Stereotypes are further reinforced by social media, where we can gain likes and followers by calling out opponents.
Research suggests polarisation can increase voter turnout, which may encourage political leaders to further sharpen divisions. The media, propagandists, and foreign agents can profit from fanning these flames.
It all creates the impression of two deeply disconnected groups in societies around the globe – the left and the right.
How we overestimate our differences
Yet, while polarisation in many nations appears to be at historically high levels, research by the More In Common initiative – an international body studying polarisation – suggests people vastly overestimate political differences.
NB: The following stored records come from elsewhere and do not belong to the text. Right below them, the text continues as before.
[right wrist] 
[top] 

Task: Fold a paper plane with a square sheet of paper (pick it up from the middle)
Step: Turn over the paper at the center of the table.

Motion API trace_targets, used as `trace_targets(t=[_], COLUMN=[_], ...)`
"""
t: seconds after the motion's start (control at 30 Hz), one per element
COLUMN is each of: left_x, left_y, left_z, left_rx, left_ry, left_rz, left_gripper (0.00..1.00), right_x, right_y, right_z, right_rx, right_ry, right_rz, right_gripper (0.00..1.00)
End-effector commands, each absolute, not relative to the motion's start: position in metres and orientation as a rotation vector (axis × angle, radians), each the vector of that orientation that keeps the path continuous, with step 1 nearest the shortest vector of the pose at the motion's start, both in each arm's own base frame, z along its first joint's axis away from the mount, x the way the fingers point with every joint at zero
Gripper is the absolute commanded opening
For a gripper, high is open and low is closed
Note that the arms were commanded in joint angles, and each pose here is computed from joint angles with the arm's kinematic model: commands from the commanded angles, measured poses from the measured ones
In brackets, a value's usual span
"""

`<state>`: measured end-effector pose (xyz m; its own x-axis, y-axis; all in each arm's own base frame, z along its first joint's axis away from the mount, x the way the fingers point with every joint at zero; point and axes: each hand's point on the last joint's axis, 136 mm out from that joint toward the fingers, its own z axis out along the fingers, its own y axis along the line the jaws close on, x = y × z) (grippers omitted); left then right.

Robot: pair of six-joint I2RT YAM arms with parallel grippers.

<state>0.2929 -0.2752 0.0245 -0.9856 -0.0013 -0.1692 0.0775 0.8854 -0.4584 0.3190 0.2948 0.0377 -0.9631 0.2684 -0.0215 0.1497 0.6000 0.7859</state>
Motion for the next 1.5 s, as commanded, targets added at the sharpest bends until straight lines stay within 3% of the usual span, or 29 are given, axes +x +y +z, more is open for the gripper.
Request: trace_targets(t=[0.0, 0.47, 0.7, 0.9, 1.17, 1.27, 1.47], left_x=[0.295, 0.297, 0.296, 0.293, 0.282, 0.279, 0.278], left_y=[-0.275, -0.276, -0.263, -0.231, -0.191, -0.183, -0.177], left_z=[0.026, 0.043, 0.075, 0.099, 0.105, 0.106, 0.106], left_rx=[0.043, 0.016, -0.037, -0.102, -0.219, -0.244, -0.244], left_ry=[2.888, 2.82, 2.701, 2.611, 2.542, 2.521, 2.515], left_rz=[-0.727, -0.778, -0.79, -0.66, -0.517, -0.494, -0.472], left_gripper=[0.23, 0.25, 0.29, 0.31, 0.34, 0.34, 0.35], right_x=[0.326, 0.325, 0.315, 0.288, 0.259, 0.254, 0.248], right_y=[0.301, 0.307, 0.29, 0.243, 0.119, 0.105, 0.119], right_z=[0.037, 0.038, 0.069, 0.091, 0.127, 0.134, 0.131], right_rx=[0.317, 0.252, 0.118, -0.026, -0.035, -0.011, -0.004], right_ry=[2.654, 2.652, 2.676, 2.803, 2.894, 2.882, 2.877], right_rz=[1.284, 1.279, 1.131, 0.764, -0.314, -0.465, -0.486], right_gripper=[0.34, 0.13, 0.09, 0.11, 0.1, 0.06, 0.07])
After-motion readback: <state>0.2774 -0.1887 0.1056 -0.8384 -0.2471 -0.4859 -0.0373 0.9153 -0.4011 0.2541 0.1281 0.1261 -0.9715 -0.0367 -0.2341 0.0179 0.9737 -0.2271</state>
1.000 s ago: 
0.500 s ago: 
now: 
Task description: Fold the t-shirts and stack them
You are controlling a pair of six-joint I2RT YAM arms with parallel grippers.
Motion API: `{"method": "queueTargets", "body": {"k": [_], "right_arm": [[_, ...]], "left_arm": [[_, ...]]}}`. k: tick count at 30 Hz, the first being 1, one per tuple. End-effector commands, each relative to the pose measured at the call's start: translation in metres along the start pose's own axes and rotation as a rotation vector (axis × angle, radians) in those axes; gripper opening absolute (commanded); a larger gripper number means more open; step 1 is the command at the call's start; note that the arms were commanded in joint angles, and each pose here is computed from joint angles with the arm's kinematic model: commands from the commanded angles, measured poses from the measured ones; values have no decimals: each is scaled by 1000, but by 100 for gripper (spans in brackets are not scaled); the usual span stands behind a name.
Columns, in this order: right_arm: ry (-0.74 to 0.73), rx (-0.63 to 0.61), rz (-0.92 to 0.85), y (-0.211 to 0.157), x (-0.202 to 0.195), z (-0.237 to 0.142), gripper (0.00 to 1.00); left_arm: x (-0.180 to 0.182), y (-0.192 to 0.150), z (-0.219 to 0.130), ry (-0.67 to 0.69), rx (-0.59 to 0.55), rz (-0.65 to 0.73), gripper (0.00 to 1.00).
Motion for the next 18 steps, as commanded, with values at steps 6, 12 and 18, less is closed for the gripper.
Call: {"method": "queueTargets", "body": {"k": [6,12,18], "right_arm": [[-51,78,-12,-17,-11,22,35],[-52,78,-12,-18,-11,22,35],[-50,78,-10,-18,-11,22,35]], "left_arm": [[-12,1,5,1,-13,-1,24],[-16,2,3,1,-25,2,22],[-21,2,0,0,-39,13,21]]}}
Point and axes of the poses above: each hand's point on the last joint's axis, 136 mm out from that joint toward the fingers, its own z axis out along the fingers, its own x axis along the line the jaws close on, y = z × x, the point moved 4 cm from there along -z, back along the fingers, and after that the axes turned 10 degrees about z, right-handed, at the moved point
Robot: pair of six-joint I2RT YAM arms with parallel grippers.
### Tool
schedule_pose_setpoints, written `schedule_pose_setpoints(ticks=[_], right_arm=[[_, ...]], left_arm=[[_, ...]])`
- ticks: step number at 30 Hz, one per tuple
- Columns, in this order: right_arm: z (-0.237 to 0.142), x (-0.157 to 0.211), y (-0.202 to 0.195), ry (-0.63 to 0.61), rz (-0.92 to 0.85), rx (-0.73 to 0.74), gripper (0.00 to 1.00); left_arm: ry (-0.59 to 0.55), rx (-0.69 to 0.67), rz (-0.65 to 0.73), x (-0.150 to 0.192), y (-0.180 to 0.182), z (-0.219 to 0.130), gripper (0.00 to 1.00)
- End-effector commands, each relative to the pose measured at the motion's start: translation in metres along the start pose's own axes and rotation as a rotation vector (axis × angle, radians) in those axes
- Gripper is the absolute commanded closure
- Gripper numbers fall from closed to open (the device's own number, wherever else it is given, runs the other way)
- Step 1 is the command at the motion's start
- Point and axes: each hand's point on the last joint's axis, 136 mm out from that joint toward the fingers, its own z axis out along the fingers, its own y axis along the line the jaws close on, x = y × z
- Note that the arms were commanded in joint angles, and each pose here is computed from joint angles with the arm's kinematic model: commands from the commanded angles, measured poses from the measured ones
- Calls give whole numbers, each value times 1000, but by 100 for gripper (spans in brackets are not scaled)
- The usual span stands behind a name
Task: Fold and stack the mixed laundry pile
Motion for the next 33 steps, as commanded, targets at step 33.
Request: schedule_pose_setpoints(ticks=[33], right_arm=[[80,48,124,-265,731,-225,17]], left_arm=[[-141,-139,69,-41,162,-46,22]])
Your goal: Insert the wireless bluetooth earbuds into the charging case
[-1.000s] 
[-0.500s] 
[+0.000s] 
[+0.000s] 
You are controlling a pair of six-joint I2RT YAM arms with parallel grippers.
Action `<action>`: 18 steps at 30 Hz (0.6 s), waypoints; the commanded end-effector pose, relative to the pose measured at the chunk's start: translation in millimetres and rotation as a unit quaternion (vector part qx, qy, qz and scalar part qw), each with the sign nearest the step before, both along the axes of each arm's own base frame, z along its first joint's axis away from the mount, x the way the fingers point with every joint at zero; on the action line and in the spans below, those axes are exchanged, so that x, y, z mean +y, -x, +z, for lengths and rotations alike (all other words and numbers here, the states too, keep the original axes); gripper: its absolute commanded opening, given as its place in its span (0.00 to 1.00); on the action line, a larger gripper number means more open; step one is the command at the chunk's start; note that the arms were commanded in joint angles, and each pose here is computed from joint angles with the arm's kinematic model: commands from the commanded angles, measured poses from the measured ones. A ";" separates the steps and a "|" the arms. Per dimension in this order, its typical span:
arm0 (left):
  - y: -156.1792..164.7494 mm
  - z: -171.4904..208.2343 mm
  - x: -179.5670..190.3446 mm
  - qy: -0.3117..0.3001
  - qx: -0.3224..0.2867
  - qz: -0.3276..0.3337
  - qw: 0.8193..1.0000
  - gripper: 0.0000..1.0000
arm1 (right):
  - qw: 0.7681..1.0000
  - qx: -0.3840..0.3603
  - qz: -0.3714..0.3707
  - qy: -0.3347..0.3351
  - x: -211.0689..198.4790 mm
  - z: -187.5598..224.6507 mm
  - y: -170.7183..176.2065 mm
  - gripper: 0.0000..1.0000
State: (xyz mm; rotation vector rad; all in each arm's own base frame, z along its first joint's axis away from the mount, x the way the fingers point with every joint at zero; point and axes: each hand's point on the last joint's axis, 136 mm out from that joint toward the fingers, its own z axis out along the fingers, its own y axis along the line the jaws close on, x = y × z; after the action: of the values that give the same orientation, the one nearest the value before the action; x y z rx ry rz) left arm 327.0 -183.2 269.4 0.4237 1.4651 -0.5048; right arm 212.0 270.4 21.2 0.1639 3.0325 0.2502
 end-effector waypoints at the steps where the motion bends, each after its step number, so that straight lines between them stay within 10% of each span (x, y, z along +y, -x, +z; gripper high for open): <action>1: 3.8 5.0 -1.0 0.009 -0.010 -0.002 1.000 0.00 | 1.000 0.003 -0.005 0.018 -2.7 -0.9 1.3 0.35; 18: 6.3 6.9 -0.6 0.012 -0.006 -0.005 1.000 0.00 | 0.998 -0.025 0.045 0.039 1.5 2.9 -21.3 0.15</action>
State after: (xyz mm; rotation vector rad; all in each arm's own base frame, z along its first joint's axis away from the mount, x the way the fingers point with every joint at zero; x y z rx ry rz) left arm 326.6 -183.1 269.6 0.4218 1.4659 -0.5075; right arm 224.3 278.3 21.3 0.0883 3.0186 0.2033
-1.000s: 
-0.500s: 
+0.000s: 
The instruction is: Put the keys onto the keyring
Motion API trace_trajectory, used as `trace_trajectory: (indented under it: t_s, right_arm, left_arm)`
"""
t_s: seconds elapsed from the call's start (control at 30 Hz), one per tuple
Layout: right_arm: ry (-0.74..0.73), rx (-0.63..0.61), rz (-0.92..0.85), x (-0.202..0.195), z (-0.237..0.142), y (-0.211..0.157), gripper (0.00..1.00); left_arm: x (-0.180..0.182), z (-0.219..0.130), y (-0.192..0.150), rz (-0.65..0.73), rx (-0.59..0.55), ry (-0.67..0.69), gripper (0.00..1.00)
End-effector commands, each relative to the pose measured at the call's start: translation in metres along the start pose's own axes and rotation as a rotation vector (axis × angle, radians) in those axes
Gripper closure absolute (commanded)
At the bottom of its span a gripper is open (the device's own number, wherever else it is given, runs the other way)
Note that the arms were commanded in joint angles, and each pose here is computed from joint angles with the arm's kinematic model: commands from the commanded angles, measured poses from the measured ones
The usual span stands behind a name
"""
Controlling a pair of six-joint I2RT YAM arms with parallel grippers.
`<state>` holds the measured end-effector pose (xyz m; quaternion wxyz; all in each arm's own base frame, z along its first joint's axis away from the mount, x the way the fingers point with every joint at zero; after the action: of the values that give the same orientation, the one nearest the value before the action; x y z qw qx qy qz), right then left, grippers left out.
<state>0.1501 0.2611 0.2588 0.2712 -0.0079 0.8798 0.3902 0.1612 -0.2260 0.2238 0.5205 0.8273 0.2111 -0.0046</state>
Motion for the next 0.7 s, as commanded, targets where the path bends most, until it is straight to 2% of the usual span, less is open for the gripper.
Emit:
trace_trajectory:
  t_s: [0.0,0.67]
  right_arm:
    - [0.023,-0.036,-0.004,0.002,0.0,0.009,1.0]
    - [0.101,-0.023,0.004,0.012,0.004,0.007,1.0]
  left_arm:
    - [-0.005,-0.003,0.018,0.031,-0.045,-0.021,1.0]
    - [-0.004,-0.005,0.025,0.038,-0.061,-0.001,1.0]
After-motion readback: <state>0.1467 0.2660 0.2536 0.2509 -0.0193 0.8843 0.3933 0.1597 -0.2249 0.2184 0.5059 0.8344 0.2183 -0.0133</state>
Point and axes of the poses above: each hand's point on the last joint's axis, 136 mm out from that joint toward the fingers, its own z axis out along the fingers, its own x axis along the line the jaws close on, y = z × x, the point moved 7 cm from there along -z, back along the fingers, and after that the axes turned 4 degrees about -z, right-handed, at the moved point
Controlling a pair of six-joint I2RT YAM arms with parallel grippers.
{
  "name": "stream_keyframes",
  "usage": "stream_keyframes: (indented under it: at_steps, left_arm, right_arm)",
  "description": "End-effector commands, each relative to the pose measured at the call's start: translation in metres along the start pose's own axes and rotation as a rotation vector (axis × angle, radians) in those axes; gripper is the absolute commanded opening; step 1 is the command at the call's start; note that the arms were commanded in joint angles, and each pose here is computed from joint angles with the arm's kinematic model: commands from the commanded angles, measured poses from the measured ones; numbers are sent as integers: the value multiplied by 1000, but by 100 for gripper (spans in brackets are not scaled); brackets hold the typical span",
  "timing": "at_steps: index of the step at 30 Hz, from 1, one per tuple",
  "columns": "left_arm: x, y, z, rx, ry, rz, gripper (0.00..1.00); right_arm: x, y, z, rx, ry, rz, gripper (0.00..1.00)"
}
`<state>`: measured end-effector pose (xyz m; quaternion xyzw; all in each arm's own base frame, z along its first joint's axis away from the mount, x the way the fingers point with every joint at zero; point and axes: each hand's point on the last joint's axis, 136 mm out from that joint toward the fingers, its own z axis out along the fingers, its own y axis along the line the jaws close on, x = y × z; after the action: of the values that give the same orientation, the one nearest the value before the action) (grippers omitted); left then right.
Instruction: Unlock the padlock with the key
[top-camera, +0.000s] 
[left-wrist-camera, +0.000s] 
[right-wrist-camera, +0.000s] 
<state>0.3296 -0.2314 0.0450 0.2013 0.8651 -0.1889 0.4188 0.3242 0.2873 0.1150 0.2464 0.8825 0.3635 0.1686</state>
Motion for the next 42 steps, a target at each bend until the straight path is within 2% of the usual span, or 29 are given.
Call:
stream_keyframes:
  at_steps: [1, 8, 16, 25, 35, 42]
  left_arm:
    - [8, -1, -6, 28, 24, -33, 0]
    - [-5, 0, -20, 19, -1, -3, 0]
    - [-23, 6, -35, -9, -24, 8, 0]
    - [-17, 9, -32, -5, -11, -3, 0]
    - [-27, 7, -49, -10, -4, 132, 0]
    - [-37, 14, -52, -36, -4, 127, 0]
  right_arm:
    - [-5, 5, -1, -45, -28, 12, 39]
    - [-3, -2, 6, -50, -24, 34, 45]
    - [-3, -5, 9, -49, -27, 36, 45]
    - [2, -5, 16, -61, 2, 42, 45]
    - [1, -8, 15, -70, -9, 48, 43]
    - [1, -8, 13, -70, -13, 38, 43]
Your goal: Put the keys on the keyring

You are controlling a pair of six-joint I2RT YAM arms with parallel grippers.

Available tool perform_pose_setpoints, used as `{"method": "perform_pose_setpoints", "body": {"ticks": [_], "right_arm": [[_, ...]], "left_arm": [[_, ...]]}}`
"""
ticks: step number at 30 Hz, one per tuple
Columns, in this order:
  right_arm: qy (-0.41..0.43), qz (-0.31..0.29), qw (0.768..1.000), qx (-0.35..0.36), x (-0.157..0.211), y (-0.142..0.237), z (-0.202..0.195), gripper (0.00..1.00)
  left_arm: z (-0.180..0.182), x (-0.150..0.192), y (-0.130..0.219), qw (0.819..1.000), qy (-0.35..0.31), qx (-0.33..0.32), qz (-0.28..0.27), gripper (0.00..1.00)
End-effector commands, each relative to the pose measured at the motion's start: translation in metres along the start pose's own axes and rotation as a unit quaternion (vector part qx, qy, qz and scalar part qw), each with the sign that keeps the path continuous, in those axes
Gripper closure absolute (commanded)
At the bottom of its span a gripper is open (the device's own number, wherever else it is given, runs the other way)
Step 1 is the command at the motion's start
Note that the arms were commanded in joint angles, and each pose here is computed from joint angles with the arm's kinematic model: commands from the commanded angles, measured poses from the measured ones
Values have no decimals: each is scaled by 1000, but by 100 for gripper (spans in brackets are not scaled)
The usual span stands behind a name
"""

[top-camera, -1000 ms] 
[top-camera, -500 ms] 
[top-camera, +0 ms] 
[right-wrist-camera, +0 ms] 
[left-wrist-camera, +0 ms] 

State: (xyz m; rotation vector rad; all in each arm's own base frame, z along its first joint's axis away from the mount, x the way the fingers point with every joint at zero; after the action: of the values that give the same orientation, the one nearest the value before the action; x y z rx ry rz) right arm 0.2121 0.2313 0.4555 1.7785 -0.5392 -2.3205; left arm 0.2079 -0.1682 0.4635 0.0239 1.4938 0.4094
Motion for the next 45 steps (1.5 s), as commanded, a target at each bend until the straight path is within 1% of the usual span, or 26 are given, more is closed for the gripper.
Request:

Prof Anne Wilson, a psychologist at Canada’s Wilfrid Laurier University, says: “Misjudgements of the other side aren’t arbitrary: people are more likely to overestimate the proportion of opponents who hold the more extreme or unflattering views linked to their party. But we also see blindness to common ground.”
As an example, she says the portrayal of US gun control as a “two-sides” issue obscures shared beliefs. This includes strong support among both Democrats and Republicans for background checks and a higher minimum age for gun owners
Common values about child rearing, health care, or civic responsibilities are also found.
A season of stories about bringing people together in a fragmented world.
Finding empathy for others
People can be reluctant to mix with those they assume to be different from themselves. But without these interactions, we lose the capacity for reality checks and to see the humanity in others.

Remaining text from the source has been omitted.